> _Problem to work on_
Reproduce exactly, and only, the lines running from the start of the entries below to the line containing "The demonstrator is".

> _Working data_
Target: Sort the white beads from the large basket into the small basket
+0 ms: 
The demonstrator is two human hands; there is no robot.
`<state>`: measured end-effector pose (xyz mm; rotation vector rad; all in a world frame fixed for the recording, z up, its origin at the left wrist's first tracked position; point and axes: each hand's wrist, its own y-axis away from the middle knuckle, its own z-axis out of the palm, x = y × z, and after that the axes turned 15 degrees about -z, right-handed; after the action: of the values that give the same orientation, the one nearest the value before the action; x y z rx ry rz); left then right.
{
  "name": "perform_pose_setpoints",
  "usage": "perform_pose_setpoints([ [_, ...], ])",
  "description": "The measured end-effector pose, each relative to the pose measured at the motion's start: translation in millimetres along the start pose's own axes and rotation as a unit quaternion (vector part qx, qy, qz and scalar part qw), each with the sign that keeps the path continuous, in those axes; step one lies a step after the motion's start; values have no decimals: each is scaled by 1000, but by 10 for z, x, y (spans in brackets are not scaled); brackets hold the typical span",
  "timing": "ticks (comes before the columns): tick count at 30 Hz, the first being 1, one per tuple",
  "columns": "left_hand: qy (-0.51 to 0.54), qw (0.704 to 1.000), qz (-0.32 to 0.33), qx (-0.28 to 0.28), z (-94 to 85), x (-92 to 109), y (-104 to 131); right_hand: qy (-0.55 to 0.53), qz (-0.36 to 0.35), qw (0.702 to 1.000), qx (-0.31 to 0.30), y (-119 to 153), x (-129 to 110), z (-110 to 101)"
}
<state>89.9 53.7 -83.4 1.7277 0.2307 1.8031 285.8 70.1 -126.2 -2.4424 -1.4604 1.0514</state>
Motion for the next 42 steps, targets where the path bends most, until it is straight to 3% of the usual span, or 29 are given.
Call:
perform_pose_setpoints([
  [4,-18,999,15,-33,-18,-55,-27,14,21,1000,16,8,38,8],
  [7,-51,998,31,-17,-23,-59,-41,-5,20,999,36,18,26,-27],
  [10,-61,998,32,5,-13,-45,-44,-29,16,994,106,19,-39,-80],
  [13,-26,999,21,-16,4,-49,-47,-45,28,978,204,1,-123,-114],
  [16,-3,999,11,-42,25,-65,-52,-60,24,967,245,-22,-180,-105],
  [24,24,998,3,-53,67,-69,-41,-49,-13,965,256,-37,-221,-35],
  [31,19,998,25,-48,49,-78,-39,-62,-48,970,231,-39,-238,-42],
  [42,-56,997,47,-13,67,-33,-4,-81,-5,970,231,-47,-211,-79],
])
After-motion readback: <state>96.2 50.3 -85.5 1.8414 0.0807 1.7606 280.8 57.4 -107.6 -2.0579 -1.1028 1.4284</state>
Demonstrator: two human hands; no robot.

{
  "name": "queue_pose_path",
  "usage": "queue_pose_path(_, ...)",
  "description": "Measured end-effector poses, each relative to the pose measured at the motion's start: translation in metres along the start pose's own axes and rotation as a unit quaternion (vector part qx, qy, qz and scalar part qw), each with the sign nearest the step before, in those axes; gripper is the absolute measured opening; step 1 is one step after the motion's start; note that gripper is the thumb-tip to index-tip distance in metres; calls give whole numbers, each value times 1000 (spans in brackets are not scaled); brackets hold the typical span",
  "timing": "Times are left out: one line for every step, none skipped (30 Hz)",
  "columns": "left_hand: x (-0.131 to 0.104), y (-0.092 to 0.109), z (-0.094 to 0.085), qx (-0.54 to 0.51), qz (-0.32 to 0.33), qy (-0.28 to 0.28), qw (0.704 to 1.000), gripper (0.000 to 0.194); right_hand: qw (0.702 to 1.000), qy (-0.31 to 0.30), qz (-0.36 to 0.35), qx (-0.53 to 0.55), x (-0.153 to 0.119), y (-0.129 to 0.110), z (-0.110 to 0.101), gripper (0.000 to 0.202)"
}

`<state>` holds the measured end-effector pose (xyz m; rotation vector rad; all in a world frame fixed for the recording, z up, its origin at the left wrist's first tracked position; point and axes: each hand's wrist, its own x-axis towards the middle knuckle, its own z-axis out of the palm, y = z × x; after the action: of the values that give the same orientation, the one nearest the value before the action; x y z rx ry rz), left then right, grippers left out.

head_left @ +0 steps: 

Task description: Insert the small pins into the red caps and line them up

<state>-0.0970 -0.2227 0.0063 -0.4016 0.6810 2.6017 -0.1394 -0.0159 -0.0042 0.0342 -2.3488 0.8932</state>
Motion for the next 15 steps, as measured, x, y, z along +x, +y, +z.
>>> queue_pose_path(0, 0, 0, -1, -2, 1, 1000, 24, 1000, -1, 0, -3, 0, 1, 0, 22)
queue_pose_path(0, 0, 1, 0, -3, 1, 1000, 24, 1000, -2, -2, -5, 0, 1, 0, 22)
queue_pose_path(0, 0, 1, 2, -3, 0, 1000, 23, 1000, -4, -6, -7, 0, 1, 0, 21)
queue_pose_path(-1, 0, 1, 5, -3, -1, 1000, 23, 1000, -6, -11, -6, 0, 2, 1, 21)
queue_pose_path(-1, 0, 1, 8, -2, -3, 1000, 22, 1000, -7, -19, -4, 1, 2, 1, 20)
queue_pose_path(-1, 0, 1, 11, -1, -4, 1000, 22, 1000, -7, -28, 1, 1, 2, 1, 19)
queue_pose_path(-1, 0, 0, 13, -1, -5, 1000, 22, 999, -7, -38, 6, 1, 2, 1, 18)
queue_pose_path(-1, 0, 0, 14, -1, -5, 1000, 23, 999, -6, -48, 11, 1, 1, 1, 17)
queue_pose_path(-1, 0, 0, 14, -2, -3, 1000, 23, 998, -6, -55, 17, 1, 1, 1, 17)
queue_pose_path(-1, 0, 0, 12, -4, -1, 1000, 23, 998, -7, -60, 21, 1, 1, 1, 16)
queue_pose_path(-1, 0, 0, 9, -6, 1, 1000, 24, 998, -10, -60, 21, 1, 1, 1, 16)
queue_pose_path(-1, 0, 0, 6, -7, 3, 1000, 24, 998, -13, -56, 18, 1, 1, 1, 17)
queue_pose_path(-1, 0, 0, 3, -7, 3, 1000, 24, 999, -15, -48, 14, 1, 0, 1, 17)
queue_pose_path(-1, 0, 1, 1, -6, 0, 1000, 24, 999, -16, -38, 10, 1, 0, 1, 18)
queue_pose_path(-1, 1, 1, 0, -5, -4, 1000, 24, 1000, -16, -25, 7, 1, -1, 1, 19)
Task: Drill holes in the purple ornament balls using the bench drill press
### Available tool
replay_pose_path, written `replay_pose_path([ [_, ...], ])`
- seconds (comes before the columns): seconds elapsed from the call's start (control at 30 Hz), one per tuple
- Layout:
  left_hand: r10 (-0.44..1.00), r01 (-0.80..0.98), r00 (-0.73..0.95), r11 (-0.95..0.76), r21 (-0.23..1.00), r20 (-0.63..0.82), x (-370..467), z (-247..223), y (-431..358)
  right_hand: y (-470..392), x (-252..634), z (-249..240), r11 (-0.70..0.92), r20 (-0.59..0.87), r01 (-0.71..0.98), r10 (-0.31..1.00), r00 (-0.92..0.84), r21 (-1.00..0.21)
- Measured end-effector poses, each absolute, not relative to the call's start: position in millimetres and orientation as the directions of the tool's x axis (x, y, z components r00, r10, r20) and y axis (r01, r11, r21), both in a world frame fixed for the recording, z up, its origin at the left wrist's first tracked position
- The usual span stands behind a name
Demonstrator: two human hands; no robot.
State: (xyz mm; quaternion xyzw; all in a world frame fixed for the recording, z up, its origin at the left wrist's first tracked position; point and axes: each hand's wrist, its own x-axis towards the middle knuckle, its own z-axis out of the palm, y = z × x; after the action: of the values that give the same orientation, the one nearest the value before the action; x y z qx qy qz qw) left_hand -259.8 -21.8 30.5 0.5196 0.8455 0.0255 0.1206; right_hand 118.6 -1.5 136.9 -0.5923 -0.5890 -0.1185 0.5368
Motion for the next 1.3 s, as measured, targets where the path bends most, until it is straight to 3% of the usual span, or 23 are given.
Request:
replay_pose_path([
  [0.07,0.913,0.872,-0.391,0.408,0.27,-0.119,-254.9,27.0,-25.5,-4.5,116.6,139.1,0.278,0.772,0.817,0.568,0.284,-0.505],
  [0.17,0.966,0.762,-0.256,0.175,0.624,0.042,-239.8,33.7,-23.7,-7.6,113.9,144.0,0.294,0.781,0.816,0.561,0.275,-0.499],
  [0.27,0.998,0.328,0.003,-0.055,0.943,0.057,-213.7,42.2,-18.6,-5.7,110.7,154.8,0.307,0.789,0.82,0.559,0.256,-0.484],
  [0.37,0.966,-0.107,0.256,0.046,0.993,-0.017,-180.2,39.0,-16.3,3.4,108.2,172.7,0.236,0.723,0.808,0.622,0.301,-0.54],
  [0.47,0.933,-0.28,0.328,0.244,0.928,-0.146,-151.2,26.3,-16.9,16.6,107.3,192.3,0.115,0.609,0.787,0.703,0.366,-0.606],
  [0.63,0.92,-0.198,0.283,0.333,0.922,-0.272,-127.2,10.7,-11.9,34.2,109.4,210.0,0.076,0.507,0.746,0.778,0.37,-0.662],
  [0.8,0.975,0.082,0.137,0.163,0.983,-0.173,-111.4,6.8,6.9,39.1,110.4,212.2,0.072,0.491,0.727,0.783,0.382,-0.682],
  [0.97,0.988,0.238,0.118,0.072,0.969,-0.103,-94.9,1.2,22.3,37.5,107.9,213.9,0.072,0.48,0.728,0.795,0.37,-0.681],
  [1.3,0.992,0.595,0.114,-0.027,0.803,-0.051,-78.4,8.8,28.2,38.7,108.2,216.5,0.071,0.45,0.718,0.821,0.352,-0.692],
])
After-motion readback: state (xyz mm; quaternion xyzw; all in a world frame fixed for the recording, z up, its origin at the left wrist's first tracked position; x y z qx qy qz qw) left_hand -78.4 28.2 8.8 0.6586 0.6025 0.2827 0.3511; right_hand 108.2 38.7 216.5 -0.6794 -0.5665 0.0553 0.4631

> _Answer to this problem_
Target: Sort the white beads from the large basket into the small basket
+0 ms: 
The demonstrator is two human hands; there is no robot.

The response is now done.